I often think of that moment from The Family Man, when Tea Leoni and Nicholas Cage stare into each others eyes and she asks, “how can you do that? How can you look at me like you haven’t seen me everyday for the last thirteen years?” I do see Lindsay in a way I haven’t seen her before.
So most days are pleasant. Sometimes I spin again. The dark thoughts threaten to overwhelm me. I breathe. Lindsay breathes with me. She makes me talk about it. I exercise. I take anxiety medicine. Coping comes in all forms. Most of my efforts are about pulling my future oriented disposition back into the present, where possibility can’t threaten so sharply.
Retired Duke theologian Stanley Hauerwas says we can’t possibly know what we mean when we say our vows. That’s true. All we can do is dare to undertake the task of making our lives match our confession. So I recognize that this year my post lacks romanticism, but it is full of resilience and fortitude.
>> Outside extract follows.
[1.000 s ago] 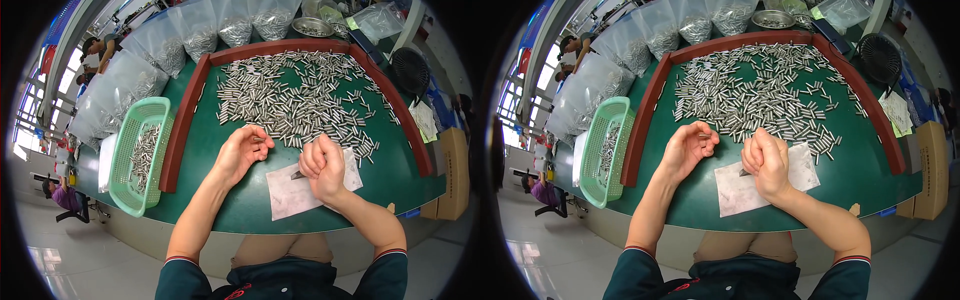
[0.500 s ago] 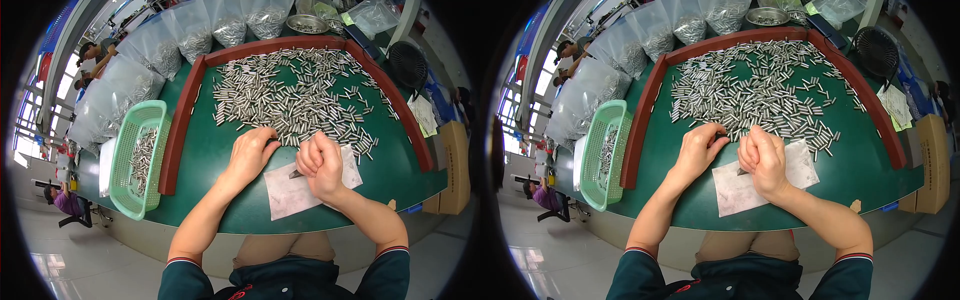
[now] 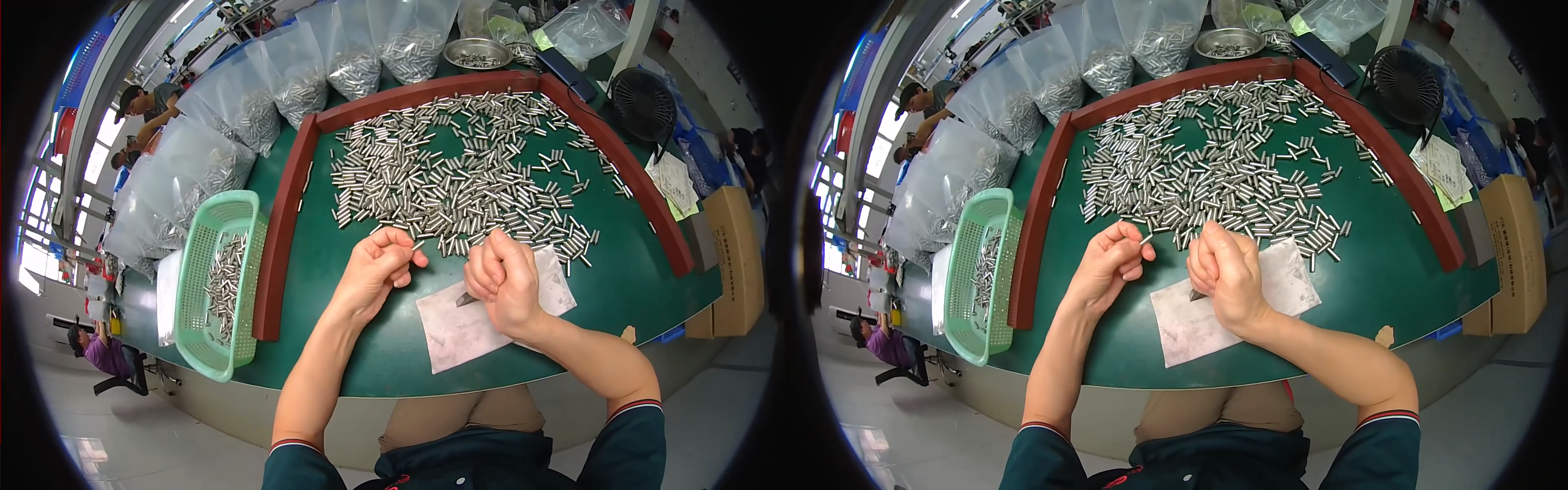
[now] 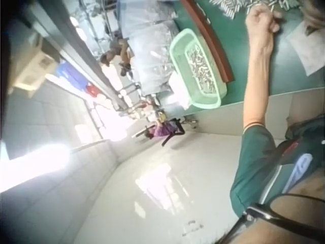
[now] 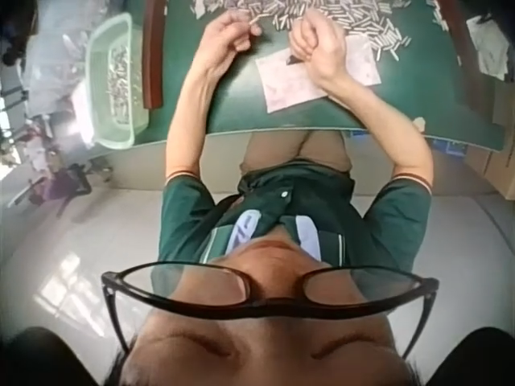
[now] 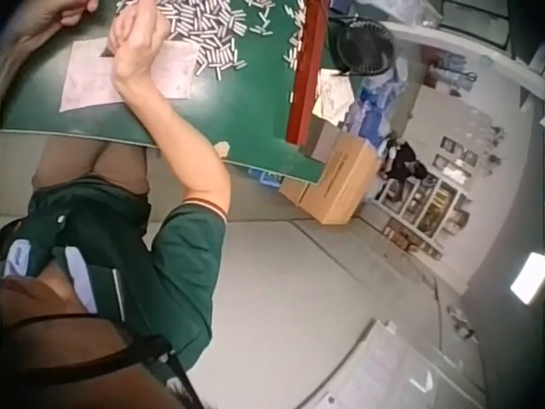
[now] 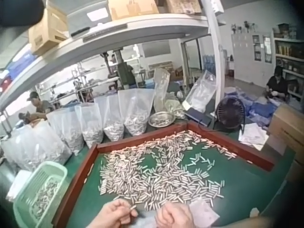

So today, we do all that we can do, which is to wander together without agenda into the heart of God, and that is our salvation.
Lindsay, I love you.
Pic 1: a snapshot of the joy I’ve described.
Pic 2: the photo described in this post.
Pic 3: a photo of me from my run this morning at Navy Pier. Because alcohol was such a substantial contributor to my malformation, my psychiatrist has prohibited it for the time being. I’m 17 weeks sober this last weekend. You can pray for me as I discern my future with alcohol. In its place, exercise has become a form mercy and there are few things I love more than the Great Lakes.